- [Task to complete]
From the first line to the last, retype the data below exactly.

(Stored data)
▼

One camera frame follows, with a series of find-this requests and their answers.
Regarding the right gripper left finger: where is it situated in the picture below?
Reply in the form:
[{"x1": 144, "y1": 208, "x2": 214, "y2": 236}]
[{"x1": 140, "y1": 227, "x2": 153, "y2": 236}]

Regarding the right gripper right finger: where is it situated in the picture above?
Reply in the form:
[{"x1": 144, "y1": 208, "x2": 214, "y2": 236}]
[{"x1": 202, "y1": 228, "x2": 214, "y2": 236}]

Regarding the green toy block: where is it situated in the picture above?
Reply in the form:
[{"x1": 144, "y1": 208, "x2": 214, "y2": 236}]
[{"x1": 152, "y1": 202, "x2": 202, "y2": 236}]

▲

- [Written response]
One camera frame follows, with a series of find-this requests and their answers.
Regarding the right gripper left finger: where is it situated in the picture below?
Reply in the form:
[{"x1": 144, "y1": 208, "x2": 214, "y2": 236}]
[{"x1": 140, "y1": 227, "x2": 153, "y2": 236}]

Regarding the right gripper right finger: where is it situated in the picture above?
Reply in the form:
[{"x1": 144, "y1": 208, "x2": 214, "y2": 236}]
[{"x1": 202, "y1": 228, "x2": 214, "y2": 236}]

Regarding the green toy block: where is it situated in the picture above?
Reply in the form:
[{"x1": 144, "y1": 208, "x2": 214, "y2": 236}]
[{"x1": 152, "y1": 202, "x2": 202, "y2": 236}]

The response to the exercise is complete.